For 30 years, Medicare’s hospital Inpatient Prospective Payment System has used Diagnosis Related Groups (DRGs) to account—or risk adjust—for the differences in the cost of care for clinically complex patients. By creating a direct link between reimbursement and outcomes, pay-for-performance adds a new layer to the issue of risk adjustment.
Myriad quality metrics are currently used in healthcare—for comparing providers to each other, for informing consumers and clinical teams, and for establishing payment bonuses or penalties to incentivize improvement.
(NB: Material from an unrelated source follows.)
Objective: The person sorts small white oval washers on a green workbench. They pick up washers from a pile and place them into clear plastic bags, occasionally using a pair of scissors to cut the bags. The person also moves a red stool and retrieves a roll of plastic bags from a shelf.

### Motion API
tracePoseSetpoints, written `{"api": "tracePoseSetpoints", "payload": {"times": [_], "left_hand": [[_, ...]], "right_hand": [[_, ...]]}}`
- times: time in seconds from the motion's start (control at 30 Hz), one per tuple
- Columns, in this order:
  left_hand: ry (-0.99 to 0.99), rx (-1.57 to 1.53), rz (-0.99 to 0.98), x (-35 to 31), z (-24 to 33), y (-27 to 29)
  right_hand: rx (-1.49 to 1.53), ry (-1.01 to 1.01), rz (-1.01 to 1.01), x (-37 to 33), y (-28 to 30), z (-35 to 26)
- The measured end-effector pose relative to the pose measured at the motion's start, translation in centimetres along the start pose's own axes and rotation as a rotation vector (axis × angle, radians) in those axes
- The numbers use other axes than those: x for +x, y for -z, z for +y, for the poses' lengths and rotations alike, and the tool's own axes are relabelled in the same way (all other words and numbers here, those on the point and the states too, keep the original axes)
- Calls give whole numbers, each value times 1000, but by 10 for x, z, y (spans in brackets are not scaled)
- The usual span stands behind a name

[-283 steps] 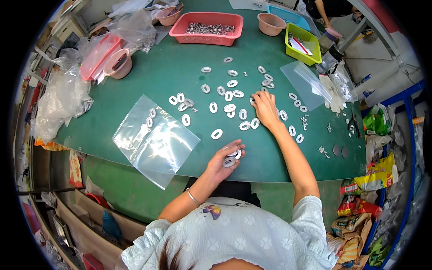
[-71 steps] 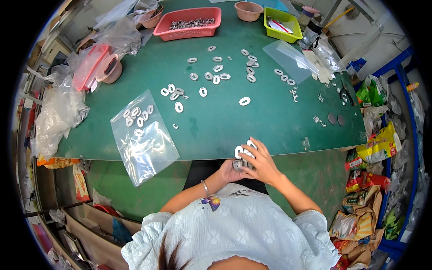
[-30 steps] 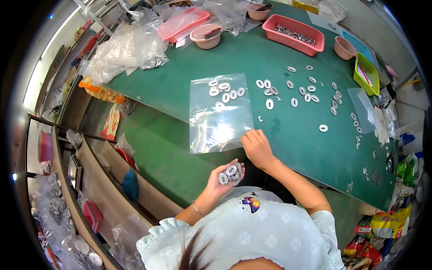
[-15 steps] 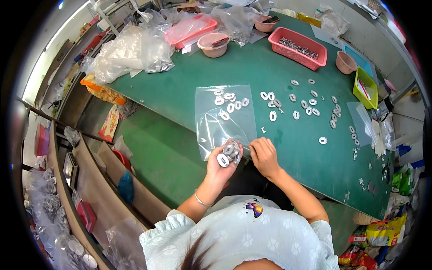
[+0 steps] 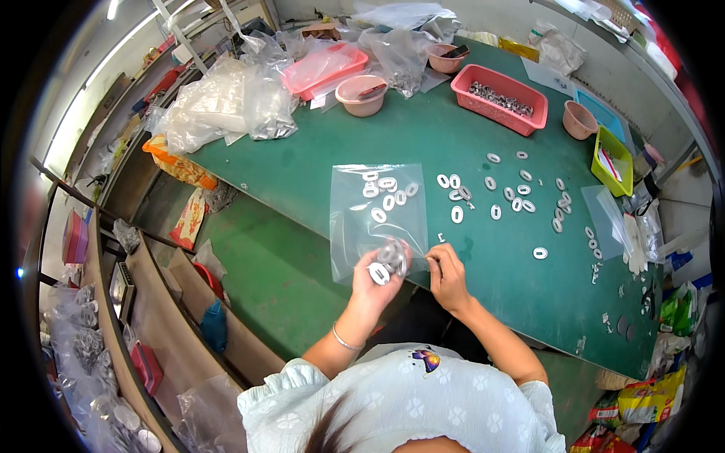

Depending upon the purpose, quality metrics may also be adjusted for clinical risk factors, such as severity of illness and comorbidities, recognizing that a patient who is sicker, with multiple conditions and comorbidities, has a higher likelihood of a poor outcome. Risk adjustment is particularly important when the metric is used to compare providers or establish payment penalties.
However, risk adjustment for reimbursement and performance metrics does not account for socio-economic status (SES) risks such as poverty level, language barriers, and access to social supports. These factors are critically important to improving outcomes in a population health world where providers are held accountable for managing the health of individuals rather than just treating illness and disease.
Risk Adjustment in Population Health
Population health management focuses on patient-centered care for a specified group (or population). Pay-for-performance and population health payment models are designed to incentivize changes in care delivery, with a focus on wellness, while keeping costs in check. Under a successful population health approach, providers are held accountable for driving better outcomes and are paid appropriately to reflect the resources required to deliver on that accountability—whether that payment is a retrospective fee for services rendered, a risk-based capitation amount, or something in between.
Whereas risk adjustment under a fee-for-service reimbursement system is all about the patients a provider knows and has treated, in a population health approach, providers manage care for the full range of healthcare services—from primary, preventive care to acute and post-acute care. In this environment, risk adjustment should be related to the characteristics of the populations (healthy and sick) being served rather than the clinical complexity and costs of caring for patients who require treatment.
When a provider takes on the risk of caring for a specified population, reimbursement must be appropriately adjusted to reflect the health disparities within the population and the costs associated with adequately addressing them. Concepts such as “hot-spotting” are used to identify groups in need of higher resource investment. There is a growing body of literature in favor of SES payment adjustments to adequately cover the costs of addressing disparities.
Where Should We Adjust for Risk and Why?
In a population health environment, some degree of risk adjustment for clinical severity will continue to be necessary, particularly for illnesses or injuries that cannot be treated proactively. While we believe that reimbursement should be adjusted for SES, we would argue against an SES adjustment for outcomes. Here is why:
The existing encounter-based reimbursement system has three levels of risk adjustment:
- premiums paid to insurers are adjusted to reflect the risks of incurring higher costs for certain underlying clinical factors in the insured population;
- payments to providers are adjusted by DRGs, which reflect the relative resource requirements for different clinical complexities; and
- quality outcomes are adjusted to reflect the lesser or greater likelihood of poor outcomes, such as mortality or readmission, due to clinical factors.
There is no recognition anywhere in the current payment/measurement stream of the resources required to address SES factors or the impact those factors have on outcomes. One could argue that, because there is no payment recognition of SES factors, we must adjust the outcomes measures so that providers are not unduly penalized for disparities that are not addressed at the point of care.
As the delivery system moves toward population health and payment is redesigned, the issue becomes how an SES factor is incorporated—should both payment and outcomes be adjusted for SES?
Existing adjustments within premiums and payments would continue as highlighted in #1 and #2 above. However, if payments to providers also take into account population risk factors, including SES, and are not as directly tied to encounters, then the provider has the resources required for addressing SES as part of the care that is delivered to the population. It becomes the provider’s responsibility to mitigate differences in health outcomes caused by socio-economic disparities. In a truly successful population-based healthcare delivery model, the need for SES adjustments to quality outcomes measures should also be mitigated, if not eliminated. Providers are paid upfront to address SES and performance on outcome measures should reflect the impact of that funding.
How Does This Impact Hospitals and Healthcare Providers?
While there are many challenges ahead as the health system evolves to effective population health management, including the application of SES risk adjustment, hospitals and healthcare providers can prepare by examining data and approaches to care to determine how to achieve better outcomes for existing patients. Providers should look beyond existing patients to the full population and determine the resources needed for effective care management, particularly those that serve disadvantaged populations.